2. Real-time UAV Tracker by MultiRPN-DIDNet
MultiRPN-DIDNet is a real-time target tracking method based on multiple Region Proposal Networks (RPNs) and Distance-IoU Discriminative Network (DIDNet) for UAV videos. Firstly, an instance-based RPN suitable for the target tracking task is constructed under the framework of Simases Neural Network. RPN is to perform bounding box regression and classification, in which channel attention mechanism is integrated to improve the representative capability of the deep features. The RPNs built on the Block 2, Block 3 and Block 4 of ResNet50 output their own Regression (Reg) coefficients and Classification scores (Cls) respectively, which are weighted and then fused to determine the high-quality region proposals. Secondly, a DIDNet is designed to correct the candidate target’s bounding box finely through the fusion of multi-layer features, which is trained with the Distance-IoU loss. Experimental results on the public datasets of UAV20L and DTB70 show that, compared with the state-of-the-art UAV trackers, the proposed MultiRPN-DIDNet can obtain better tracking performance with fewer region proposals and correction iterations. As a result, the tracking speed has reached 33.9 frames per second (FPS), which can meet the requirements of real-time tracking tasks.

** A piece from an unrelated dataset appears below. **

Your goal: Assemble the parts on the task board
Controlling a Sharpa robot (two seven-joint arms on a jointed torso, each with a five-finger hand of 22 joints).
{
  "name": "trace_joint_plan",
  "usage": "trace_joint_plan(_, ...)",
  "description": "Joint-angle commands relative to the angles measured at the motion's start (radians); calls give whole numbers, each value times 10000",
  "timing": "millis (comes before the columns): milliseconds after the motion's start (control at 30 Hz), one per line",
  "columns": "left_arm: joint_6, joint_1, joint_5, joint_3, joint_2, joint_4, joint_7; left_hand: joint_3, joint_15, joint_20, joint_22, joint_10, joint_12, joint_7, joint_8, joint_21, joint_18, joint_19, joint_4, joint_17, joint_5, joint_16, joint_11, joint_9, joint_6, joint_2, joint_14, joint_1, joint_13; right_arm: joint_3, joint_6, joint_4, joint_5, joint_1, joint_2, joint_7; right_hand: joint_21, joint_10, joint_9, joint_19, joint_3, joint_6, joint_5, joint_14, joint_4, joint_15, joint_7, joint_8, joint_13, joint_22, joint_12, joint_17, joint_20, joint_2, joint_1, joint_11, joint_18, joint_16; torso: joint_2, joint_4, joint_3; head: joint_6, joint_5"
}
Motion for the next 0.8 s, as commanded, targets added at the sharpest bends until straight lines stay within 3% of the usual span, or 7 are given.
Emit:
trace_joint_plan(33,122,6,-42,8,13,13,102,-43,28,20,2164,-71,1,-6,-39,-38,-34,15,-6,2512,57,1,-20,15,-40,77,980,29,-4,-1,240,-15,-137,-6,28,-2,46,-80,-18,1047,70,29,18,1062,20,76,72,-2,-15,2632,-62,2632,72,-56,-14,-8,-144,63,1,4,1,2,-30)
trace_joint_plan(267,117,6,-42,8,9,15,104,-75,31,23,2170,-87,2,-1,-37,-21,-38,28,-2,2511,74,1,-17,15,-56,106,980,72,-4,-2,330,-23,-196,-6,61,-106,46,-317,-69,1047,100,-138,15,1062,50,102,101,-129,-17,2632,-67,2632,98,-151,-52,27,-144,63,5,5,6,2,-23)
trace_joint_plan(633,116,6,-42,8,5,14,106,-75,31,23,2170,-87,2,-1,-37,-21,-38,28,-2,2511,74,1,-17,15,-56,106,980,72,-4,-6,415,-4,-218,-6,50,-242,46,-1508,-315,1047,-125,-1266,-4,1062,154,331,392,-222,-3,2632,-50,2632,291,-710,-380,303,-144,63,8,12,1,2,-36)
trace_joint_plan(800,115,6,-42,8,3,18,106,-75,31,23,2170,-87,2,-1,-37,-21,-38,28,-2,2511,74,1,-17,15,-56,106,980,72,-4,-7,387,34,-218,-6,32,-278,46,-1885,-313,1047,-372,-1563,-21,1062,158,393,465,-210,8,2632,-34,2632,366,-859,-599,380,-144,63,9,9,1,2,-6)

As shown in Figure 1, the single object tracking method proposed in this paper consists of multiple RPNs and a DIoU discriminative network, in which ResNet-50 is used as the backbone network for feature extraction. RPN is constructed under the framework of SNN to perform bounding box regression and classification. The RPNs built on the Block 2, Block 3 and Block4 of ResNet50 output their own Reg coefficients and Cls scores respectively. They are weighted and then fused through a set of offline learning weight coefficients, obtaining the final Reg coefficients and Cls scores. The foreground with a higher Cls score is selected as the anchor, and the corresponding region proposal is determined by combining the Reg coefficients of the anchor. The convolutional features from multiple layers of ResNet50 are fused. The fused features and the information of the candidate area are input into the DIoU discriminative network, and the region proposal with the best DIoU value is finally determined as the tracking result.
Figure 1. Target tracking framework combining multiple RPNs and DIoU discriminative network. The multiple RPNs are used to determine high-quality candidate regions, and the DIoU discriminative network performs the correction of the candidate regions, and then outputs the final result.